# A Question of Colour



## Arianwen (Jun 3, 2012)

Over the years I have had cats of many colours but not previously had one like one of those I have now.

In most photos and from a distance, Becky looks black. Closer, you can see that she actually has tabby stripes - so is pretty much black with mainly dark grey. When you move her fur, however, the first half at least of each hair is frosty white. There is a tiny spot of pale grey and then the dark tips. 

Has anyone else come across this particular colouration?


----------



## Jetlaya67 (Sep 26, 2012)

I think it is called a smoke. I thought smoke was grey but then i looked it up and it was cats with white undercoat and black tips. There is one in my neighborhood and it kind of freaked me out first time I saw her, I thought there was something wrong, but no it is just her coloring. They are pretty interesting, now I like it.


----------



## Arianwen (Jun 3, 2012)

That's interesting - I'd never heard of a smoke.


----------



## NebraskaCat (Jan 15, 2013)

Arianwen said:


> Has anyone else come across this particular colouration?

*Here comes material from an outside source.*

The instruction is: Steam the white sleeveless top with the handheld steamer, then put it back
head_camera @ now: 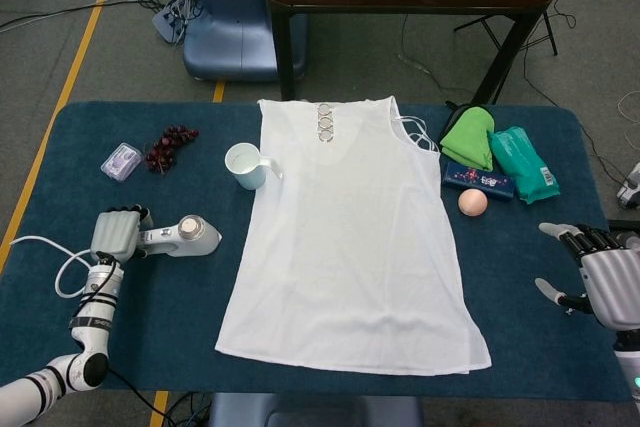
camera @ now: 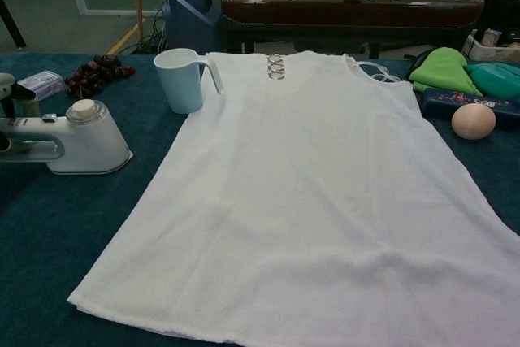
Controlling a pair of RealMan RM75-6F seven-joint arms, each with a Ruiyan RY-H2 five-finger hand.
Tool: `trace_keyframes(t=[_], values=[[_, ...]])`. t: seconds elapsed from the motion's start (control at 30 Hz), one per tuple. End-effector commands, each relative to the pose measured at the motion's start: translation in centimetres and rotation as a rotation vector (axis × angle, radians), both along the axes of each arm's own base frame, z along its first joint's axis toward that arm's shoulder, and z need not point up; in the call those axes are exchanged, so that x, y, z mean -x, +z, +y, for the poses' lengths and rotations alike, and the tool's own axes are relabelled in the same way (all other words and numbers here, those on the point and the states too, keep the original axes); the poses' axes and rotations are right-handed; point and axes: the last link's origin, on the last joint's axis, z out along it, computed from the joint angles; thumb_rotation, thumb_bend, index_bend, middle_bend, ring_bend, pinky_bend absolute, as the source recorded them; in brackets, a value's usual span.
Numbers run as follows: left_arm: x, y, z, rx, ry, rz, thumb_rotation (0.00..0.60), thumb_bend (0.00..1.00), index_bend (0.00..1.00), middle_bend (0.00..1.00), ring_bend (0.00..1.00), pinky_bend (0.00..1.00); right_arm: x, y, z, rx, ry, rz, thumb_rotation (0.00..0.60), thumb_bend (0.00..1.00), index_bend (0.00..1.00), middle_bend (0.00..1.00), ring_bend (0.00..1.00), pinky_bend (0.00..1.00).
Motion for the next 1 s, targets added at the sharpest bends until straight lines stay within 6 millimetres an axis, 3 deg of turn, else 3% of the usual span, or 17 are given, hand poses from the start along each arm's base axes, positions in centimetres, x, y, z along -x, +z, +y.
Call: trace_keyframes(t=[0.03,0.37,0.73,1.0], values=[[-0.2,-0.3,0.1,0.001,-0.007,-0.019,0.600,0.17,0.48,0.40,0.37,0.34,0.0,0.0,0.0,0.000,-0.001,0.000,0.600,0.17,0.25,0.32,0.27,0.30],[-1.5,-0.9,0.8,0.006,-0.021,-0.052,0.600,0.17,0.50,0.42,0.39,0.39,0.5,0.3,0.3,0.005,-0.018,-0.003,0.600,0.17,0.25,0.32,0.27,0.30],[-1.1,-1.3,0.8,-0.013,-0.022,-0.062,0.600,0.24,0.64,0.65,0.58,0.61,0.7,0.3,0.3,0.003,-0.022,-0.005,0.600,0.17,0.25,0.33,0.27,0.30],[-0.9,-1.7,1.2,-0.015,-0.035,-0.134,0.600,0.24,0.69,0.76,0.67,0.63,0.6,0.4,0.5,0.009,-0.026,-0.003,0.600,0.17,0.25,0.32,0.27,0.30]])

Yes, we had a cat exactly how you describe come to the shelter last year. She appeared black, but up close you could vaguely make out a shadowy tabby stripe to her coat. But if you ran your hand "upstream" (petting her backwards) you could see the silver or light gray at the base of many of the hairs. I agree that I think this is referred to as smoke.


----------



## Carmel (Nov 23, 2010)

Out of ~700 cats at the sanctuary I know of about 5 that are smoke. It looks very cool.

Here's one:


----------



## maewkaew (Jun 27, 2012)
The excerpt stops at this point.